◆ **AIM OF THE EXERCISE**: Return exactly the lines of the data below, from the one that contains "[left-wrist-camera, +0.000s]" through the final line, and leave out every picture.
<<<<
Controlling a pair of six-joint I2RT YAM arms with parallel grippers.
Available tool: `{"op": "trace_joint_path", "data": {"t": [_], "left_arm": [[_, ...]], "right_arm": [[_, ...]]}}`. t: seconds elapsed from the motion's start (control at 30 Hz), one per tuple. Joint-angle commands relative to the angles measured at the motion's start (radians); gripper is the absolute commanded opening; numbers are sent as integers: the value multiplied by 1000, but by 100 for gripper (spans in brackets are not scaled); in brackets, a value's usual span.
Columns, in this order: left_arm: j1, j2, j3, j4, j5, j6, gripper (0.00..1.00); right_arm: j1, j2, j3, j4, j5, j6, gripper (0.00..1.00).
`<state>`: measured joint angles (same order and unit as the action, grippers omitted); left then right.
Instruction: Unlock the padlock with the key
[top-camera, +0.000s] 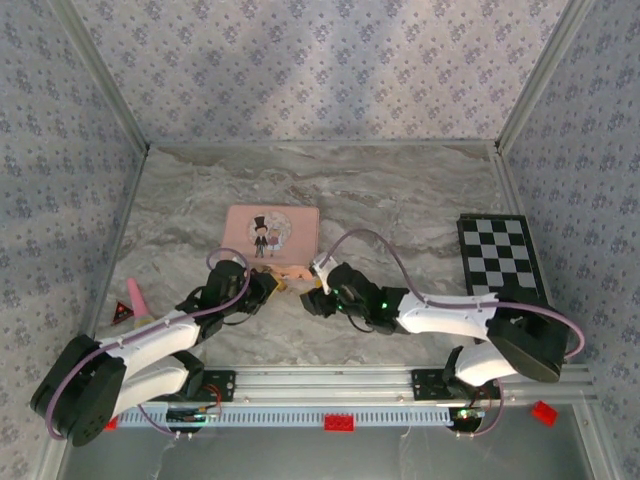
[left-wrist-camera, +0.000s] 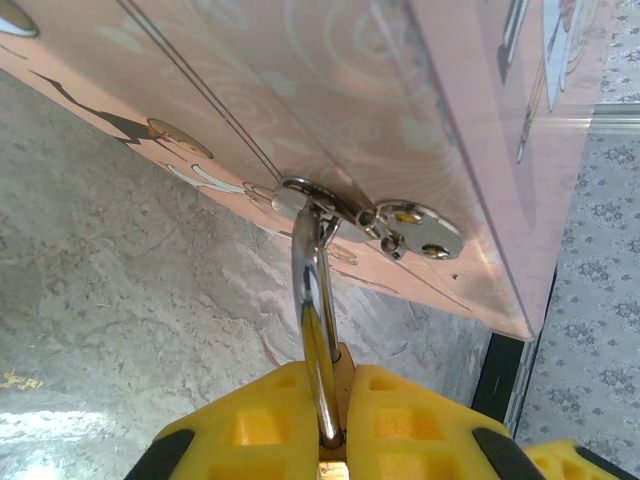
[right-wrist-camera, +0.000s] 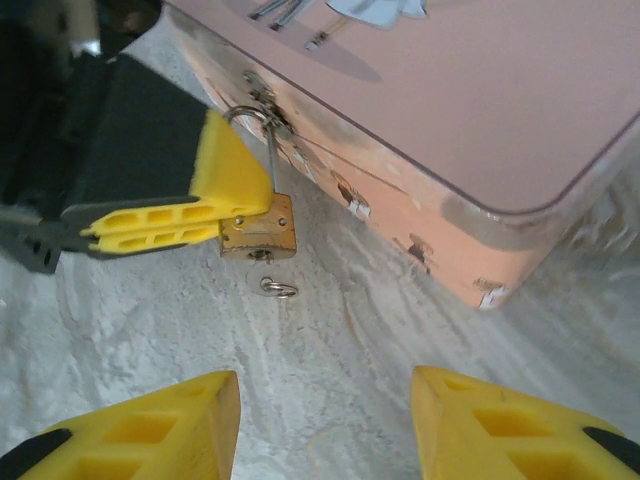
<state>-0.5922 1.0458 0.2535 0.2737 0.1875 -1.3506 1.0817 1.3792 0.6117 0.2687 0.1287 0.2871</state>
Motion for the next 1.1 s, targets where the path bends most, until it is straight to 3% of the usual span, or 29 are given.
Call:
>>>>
◆ **OUTPUT OF THE EXERCISE**:
[left-wrist-camera, +0.000s] 
[right-wrist-camera, +0.000s] 
<state>-0.5922 1.0458 0.2535 0.2737 0.1875 -1.3506 1.0817 1.3792 0.6117 0.2687 0.1287 0.2871</state>
Motion for the next 1.1 s, targets where the path bends most, until it is straight to 3% of the usual span, or 29 are given.
Call:

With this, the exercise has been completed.